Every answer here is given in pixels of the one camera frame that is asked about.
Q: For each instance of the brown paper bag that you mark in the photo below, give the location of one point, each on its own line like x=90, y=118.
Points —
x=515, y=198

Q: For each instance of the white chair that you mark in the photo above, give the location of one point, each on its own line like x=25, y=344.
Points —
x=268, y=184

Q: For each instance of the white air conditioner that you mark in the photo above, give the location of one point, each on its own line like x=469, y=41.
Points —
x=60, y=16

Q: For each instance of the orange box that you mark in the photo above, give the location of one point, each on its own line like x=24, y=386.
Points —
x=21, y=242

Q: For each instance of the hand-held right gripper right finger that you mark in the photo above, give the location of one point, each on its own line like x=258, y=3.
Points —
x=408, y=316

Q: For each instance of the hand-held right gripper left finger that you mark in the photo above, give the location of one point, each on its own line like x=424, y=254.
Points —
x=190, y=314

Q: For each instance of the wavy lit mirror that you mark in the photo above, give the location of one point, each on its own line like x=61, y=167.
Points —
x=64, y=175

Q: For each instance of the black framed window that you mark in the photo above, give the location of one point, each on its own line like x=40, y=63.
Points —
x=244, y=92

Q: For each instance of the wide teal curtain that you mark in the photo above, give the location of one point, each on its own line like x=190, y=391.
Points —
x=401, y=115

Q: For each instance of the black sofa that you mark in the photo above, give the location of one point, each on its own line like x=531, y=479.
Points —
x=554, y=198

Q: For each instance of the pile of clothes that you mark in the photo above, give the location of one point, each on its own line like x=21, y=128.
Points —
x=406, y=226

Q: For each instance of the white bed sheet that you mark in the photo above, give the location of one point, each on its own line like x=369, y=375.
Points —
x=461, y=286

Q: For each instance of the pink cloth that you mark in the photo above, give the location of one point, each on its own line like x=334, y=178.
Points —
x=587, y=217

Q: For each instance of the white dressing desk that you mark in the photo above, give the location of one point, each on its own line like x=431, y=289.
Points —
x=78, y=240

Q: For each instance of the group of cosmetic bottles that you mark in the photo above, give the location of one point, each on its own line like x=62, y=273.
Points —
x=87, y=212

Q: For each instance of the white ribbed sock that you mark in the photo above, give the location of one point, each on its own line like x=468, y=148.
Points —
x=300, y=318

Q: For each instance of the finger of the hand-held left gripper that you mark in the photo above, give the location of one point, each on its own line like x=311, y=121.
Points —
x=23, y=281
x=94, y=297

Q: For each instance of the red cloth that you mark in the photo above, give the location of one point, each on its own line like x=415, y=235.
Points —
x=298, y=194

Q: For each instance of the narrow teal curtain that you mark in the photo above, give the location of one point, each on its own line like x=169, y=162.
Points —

★ ★ ★ ★

**TASK INSTRUCTIONS:** Repeat every line of the listing without a single difference.

**SOLUTION BELOW:**
Every answer here is given in pixels of the one camera frame that is asked about.
Q: For each instance of the brown paper bag that you mark in the photo below, give the location of one point, each on its own line like x=90, y=118.
Points —
x=515, y=198

Q: For each instance of the white chair that you mark in the photo above, give the location of one point, each on its own line like x=25, y=344.
Points —
x=268, y=184

Q: For each instance of the white air conditioner that you mark in the photo above, give the location of one point, each on its own line like x=469, y=41.
Points —
x=60, y=16

Q: For each instance of the orange box that you mark in the photo above, give the location of one point, each on its own line like x=24, y=386.
Points —
x=21, y=242

Q: For each instance of the hand-held right gripper right finger that you mark in the photo above, give the location of one point, each on its own line like x=258, y=3.
Points —
x=408, y=316

Q: For each instance of the hand-held right gripper left finger that you mark in the photo above, give the location of one point, each on its own line like x=424, y=254.
Points —
x=190, y=314

Q: For each instance of the wavy lit mirror that you mark in the photo above, give the location of one point, each on its own line like x=61, y=167.
Points —
x=64, y=175

Q: For each instance of the black framed window that you mark in the photo above, give the location of one point, each on its own line like x=40, y=63.
Points —
x=244, y=92

Q: For each instance of the wide teal curtain that you mark in the photo above, give the location of one point, each on its own line like x=190, y=391.
Points —
x=401, y=115

Q: For each instance of the black sofa that you mark in the photo above, give the location of one point, each on its own line like x=531, y=479.
Points —
x=554, y=198

Q: For each instance of the pile of clothes that you mark in the photo above, give the location of one point, each on its own line like x=21, y=128.
Points —
x=406, y=226

Q: For each instance of the white bed sheet that you mark in the photo above, give the location of one point, each on its own line like x=369, y=375.
Points —
x=461, y=286

Q: For each instance of the pink cloth that you mark in the photo above, give the location of one point, each on its own line like x=334, y=178.
Points —
x=587, y=217

Q: For each instance of the white dressing desk that you mark in the photo above, give the location of one point, each on its own line like x=431, y=289.
Points —
x=78, y=240

Q: For each instance of the group of cosmetic bottles that you mark in the photo above, give the location of one point, each on its own line like x=62, y=273.
Points —
x=87, y=212

Q: For each instance of the white ribbed sock that you mark in the photo above, give the location of one point, each on its own line like x=468, y=148.
Points —
x=300, y=318

Q: For each instance of the finger of the hand-held left gripper that you mark in the photo above, give the location of one point, each on its own line like x=311, y=121.
Points —
x=23, y=281
x=94, y=297

Q: For each instance of the red cloth that you mark in the photo above, give the location of one point, each on its own line like x=415, y=235.
Points —
x=298, y=194

Q: For each instance of the narrow teal curtain that you mark in the photo above, give the location of one point, each on its own line like x=169, y=162.
Points —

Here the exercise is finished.